Although elevated serum alpha-fetoprotein (AFP) can also be observed in patients with chronic liver disease without HCC, such as acute or chronic viral hepatitis, an increase in serum AFP in a patient with cirrhosis should raise the suspicion of HCC. It is generally accepted that serum levels greater than 500 mcg/l in a high-risk patient is diagnostic of HCC.15 However, not all tumors secrete AFP, and serum concentrations are normal in up to 40% of small HCCs. Alpha-fetoprotein levels are normal in the majority of patients with fibrolamellar carcinoma, a variant of HCC.16

Despite the concerns regarding the use of AFP as diagnostic marker for HCC, it serves as an important preoperative prognostic marker, particularly in patients undergoing resection as well as those being considered for LT. Patients with AFP levels >1000 mcg/l are at an extremely high risk of recurrent disease following transplantation, irrespective of the tumor size.17,18

Additional serum markers currently being explored include tumor-associated isoenzymes of gamma-glutamyl transpeptidase, urinary transforming growth factor-beta 1, and serum levels of circulating intercellular adhesion molecule-1. These serum markers are currently under investigation, but have been included as part of the current guidelines for diagnosis.

Other markers, such as plasma microRNA expression, are also under study as possible markers for HCC.19

STAGING AND PROGNOSIS OF HCC

The most commonly used systems are the TNM, Okuda and Barcelona systems, and the Cancer of the Liver Italian Program score (CLIP score).20-22 These four systems for staging invariably include the severity of underlying liver disease, tumor size, tumor extension into adjacent structures and the presence of metastases. Once HCC is diagnosed, staging with either CT or MRI of the chest, abdomen and pelvis is required.

The Barcelona Clinic Liver Cancer (BCLC) system includes performance status, presence of multifocal tumor lesions, vascular invasion, extrahepatic spread, Child-Pugh stage, and portal hypertension.23 Recent studies have deemed this as the best prognostic system; however, it is limited with respect to not being patient-centered, but being algorithmic.24,25

Currently, there is no consensus as to which staging system is best in predicting the survival of patients with HCC. The Americas Hepato-Pancreato-Biliary Association recommends the use of the TNM system to predict outcome following resection or LT, and the BCLC scheme for patients with advanced HCC who are not candidates for surgery.26

Other survival determining factors include whether patients are living in high-incidence vs low-incidence areas, the histological grade of differentiation and serum AFP levels at diagnosis.

TREATMENT OF HCC

Liver Transplantion

The only potential curative treatment modalities of HCC currently are LT and LR. However, patients who underwent a resection remain at risk of recurrence and development of new lesions. Other treatment options also present a higher long-term risk of recurrence because they have no effect on chronic liver disease, which is the major driving factor in the development of HCC.

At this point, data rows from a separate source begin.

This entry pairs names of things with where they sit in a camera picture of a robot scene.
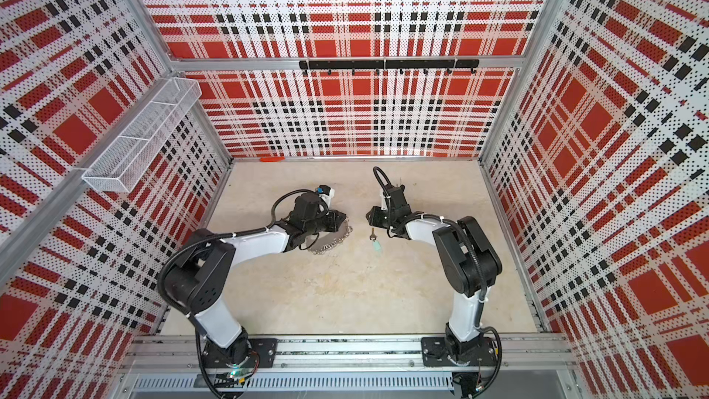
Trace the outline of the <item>grey key organizer red handle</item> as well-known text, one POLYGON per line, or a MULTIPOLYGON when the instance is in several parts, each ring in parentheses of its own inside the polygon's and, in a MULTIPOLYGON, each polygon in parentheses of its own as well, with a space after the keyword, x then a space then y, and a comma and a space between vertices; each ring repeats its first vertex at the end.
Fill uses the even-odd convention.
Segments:
POLYGON ((352 227, 350 227, 349 221, 345 219, 336 232, 328 233, 323 238, 316 239, 308 247, 308 251, 314 255, 323 255, 341 245, 350 236, 351 232, 352 227))

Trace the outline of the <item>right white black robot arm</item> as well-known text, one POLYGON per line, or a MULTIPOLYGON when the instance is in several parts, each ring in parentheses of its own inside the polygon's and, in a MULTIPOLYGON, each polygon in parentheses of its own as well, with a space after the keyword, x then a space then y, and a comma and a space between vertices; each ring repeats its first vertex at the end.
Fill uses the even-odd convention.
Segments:
POLYGON ((406 200, 404 185, 393 185, 378 166, 373 168, 373 174, 380 186, 381 203, 367 213, 369 225, 384 230, 389 238, 434 247, 454 291, 443 349, 429 357, 464 366, 486 352, 495 355, 496 345, 485 338, 493 329, 482 324, 482 317, 489 292, 503 266, 476 218, 466 216, 452 221, 436 214, 415 212, 406 200))

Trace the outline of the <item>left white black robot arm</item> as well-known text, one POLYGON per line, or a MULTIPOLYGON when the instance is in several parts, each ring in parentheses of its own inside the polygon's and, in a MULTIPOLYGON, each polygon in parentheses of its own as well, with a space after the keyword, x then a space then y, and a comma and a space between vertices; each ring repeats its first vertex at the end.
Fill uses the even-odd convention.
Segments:
POLYGON ((326 185, 293 190, 271 207, 271 215, 275 215, 278 205, 294 196, 295 205, 288 216, 241 232, 216 234, 199 229, 164 264, 157 276, 160 296, 190 321, 198 338, 206 340, 206 347, 215 350, 221 362, 239 366, 253 354, 246 328, 223 299, 231 271, 248 260, 302 249, 311 236, 338 232, 346 214, 330 208, 334 194, 326 185))

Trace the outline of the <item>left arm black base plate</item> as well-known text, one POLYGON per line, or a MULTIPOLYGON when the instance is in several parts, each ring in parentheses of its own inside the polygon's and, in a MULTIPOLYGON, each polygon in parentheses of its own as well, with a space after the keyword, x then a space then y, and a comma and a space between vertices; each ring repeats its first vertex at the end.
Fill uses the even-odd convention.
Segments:
POLYGON ((251 369, 256 365, 269 369, 273 366, 277 344, 274 338, 237 338, 228 347, 219 347, 207 339, 201 349, 201 360, 207 369, 251 369))

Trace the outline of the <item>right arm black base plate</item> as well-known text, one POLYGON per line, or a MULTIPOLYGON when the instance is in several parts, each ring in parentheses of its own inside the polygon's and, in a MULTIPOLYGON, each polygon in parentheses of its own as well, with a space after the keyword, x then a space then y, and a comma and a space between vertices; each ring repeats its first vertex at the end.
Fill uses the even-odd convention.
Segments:
POLYGON ((422 358, 426 367, 494 367, 499 346, 488 337, 459 343, 450 336, 421 339, 422 358))

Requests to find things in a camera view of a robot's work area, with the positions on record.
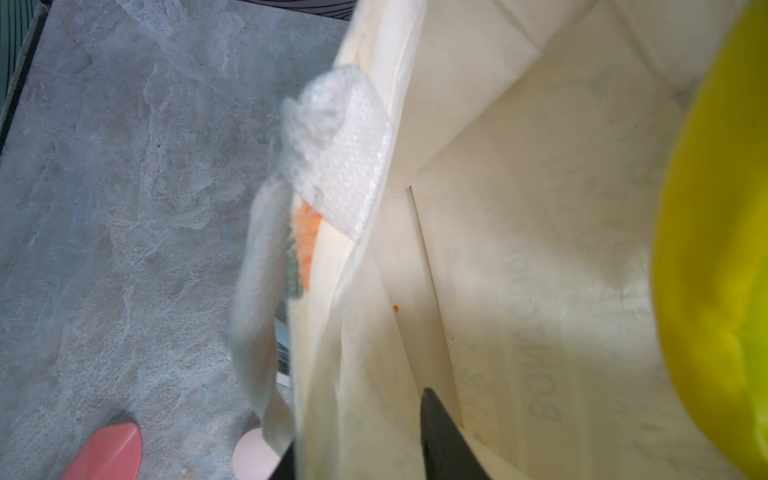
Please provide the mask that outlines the large yellow banana bunch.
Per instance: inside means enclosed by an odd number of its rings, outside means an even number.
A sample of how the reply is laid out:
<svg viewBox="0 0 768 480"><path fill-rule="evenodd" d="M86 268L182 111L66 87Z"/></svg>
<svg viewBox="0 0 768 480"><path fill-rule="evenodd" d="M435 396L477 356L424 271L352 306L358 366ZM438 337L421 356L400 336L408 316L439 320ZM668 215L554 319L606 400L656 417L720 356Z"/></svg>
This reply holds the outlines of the large yellow banana bunch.
<svg viewBox="0 0 768 480"><path fill-rule="evenodd" d="M651 290L669 377L700 431L767 475L767 5L701 85L662 189Z"/></svg>

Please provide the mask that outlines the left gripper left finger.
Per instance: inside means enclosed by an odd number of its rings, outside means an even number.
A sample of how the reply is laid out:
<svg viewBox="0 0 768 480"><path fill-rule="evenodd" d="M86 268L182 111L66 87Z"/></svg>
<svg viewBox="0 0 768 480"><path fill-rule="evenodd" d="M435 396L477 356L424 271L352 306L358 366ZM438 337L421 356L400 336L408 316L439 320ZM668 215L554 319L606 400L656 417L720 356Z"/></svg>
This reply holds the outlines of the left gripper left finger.
<svg viewBox="0 0 768 480"><path fill-rule="evenodd" d="M295 480L295 455L294 443L291 443L275 470L269 477L270 480Z"/></svg>

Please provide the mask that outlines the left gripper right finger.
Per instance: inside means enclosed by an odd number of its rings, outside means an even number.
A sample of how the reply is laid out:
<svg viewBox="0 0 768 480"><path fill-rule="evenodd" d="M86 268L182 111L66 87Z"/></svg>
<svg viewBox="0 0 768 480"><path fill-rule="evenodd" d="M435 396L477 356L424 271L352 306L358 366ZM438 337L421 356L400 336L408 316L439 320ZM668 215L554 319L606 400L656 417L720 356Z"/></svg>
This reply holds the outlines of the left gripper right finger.
<svg viewBox="0 0 768 480"><path fill-rule="evenodd" d="M490 479L431 388L421 396L420 436L427 480Z"/></svg>

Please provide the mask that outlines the cream canvas grocery bag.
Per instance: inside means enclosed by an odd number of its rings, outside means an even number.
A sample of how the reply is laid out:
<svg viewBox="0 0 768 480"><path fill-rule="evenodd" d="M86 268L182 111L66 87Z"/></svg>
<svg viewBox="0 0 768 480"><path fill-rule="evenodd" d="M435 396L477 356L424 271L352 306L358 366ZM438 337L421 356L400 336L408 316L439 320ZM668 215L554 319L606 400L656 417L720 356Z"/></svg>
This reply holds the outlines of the cream canvas grocery bag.
<svg viewBox="0 0 768 480"><path fill-rule="evenodd" d="M300 478L423 478L426 388L494 479L739 477L668 377L649 264L687 100L742 9L320 6L348 30L284 103L230 323Z"/></svg>

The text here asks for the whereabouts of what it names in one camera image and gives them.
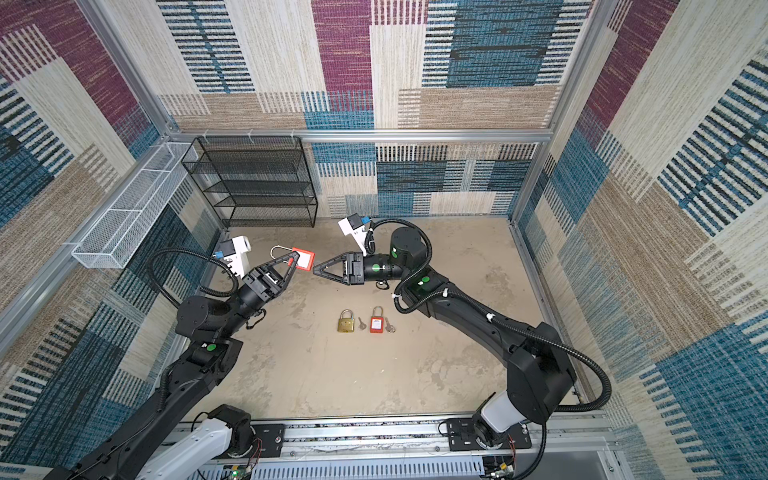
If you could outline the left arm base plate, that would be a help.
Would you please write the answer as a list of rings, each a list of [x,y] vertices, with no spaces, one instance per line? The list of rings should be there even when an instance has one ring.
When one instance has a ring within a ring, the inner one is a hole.
[[[236,427],[232,433],[228,458],[255,462],[261,458],[277,458],[281,455],[285,424],[252,424]]]

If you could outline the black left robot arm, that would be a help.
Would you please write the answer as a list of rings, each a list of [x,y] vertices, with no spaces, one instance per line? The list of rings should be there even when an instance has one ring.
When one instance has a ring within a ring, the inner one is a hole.
[[[48,479],[138,478],[162,441],[233,369],[243,346],[233,335],[287,289],[301,258],[292,251],[239,278],[218,258],[165,248],[147,261],[151,284],[163,295],[168,292],[157,281],[154,266],[159,257],[170,253],[190,255],[222,268],[232,286],[225,291],[202,286],[199,295],[182,302],[168,297],[177,309],[175,332],[188,338],[189,346],[161,374],[159,387],[136,413],[74,467],[55,467],[46,475]]]

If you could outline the brass padlock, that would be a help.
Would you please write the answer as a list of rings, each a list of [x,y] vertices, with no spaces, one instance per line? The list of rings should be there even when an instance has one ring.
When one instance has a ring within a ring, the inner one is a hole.
[[[352,310],[344,309],[338,318],[337,331],[339,333],[352,333],[355,331],[356,319]]]

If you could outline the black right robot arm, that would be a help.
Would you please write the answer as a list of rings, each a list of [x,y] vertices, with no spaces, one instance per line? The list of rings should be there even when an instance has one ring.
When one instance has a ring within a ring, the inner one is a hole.
[[[355,286],[374,282],[380,289],[396,285],[393,305],[401,314],[419,312],[444,322],[490,351],[506,369],[506,388],[487,398],[472,417],[478,443],[498,447],[515,425],[525,422],[545,426],[556,412],[590,412],[605,406],[613,389],[608,374],[586,354],[562,343],[547,323],[532,326],[482,304],[463,292],[430,263],[433,246],[417,225],[394,220],[388,252],[376,250],[375,230],[385,225],[353,214],[339,220],[342,233],[358,245],[317,264],[314,274],[337,283]],[[601,391],[592,401],[565,405],[574,387],[579,362],[598,378]]]

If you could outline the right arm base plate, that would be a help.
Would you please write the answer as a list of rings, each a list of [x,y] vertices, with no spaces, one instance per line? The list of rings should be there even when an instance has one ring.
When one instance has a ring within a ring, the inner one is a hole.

Dr Thomas Starzl performed the first liver transplant in humans in 1963. Early experiences with LT for HCC were dismal with high recurrence rates and high 90-day mortality rates, reflecting the fact that the selected patients had advanced disease.27,28

The second period of development started in the early 90s, when data reassessment suggested that patients with incidental and asymptomatic HCC may achieve outcome comparable to patients with nonmalignant liver disease. Although randomized trials have not been conducted, uncontrolled series suggest that survival following LT is as good or better than after alternative treatments for HCC in carefully selected patients.29-31 Further, a survival benefit was observed in patients undergoing OLT as compared to that of other treatments: 3 and 5-year survivals were 72 and 68% for OLT, as compared to 64 and 44% for resection, 54 and 36% for percutaneous ethanol injection, and 32 and 22% for TACE respectively.29

Eligibility Criteria: Milan and Beyond

The landmark study of Mazzaferro in 1996 was a significant advancement for LT, by which deceased donor liver transplantation (DDLT) was established as a viable option for the treatment of HCC.32 This led to the development of the Milan criteria, with LT restricted to patients with early HCC (defined as single lesion <5 cm, up to three separate lesions, none larger than 3 cm, no evidence of gross vascular invasion, and no regional nodal or distant metastases).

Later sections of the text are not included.